Wednesday, March 04, 2009

Truly holy is this abode

Oil-glistening, violet-crowned city, forever song praises you, my holy Athens, you, stronghold of the Hellenes: Home of the Gods.

About this fragment of Pindar, a young Wilamowitz wrote to his parents after seeing the Athenian acropolis in 1873:

"Pindar of Thebes sang this 2,350 years ago. A Theban, and two years after the Battle of Plataea. It would be like an Alsatian today praising Berlin. And really, when I climbed up the Acropolis between the marble fragments and cactus, Lüders cried out to me the phrase that Jehovah said to Moses when he appeared to him on Horeb in the burning bush: Remove the shoes from thy feet, for holy is the place where thou entereth.
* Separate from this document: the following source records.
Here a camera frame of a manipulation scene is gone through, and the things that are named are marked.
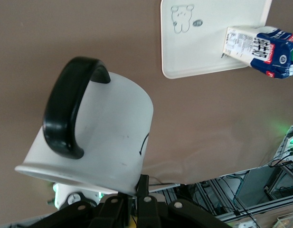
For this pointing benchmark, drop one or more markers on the blue white milk carton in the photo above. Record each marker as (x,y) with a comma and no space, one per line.
(267,52)

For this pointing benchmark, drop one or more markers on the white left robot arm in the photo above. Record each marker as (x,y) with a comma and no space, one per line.
(72,197)

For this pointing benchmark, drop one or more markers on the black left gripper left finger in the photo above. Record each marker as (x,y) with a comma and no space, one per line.
(108,213)

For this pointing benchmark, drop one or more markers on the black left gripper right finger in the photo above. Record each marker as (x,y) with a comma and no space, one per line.
(148,211)

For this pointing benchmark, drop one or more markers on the cream rabbit print tray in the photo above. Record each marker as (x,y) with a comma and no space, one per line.
(196,54)

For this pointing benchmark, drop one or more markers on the aluminium rack frame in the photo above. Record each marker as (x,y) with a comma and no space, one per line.
(231,202)
And when I entered the rocky plateau, and before me lay the great field of ruins, I stood upon the ancient slope where the islands of the sea came to give their tithe to the Goddess of Athens, where later the Spartan lords drew back before the holiness of the place, where the weapons fell from the hand of Alaric the Goth——there I now saw that everything lay in ruins, that the violence of time, human neglect, and human evil had been able to destroy even the walls of the gods' dwelling, but not to infect the holiness of their breath, which floats over the place. Then I too cried out: Truly holy is this abode, a Home of the Gods, as Pindar said. But I didn't take off my boots; I only lit a cigarette."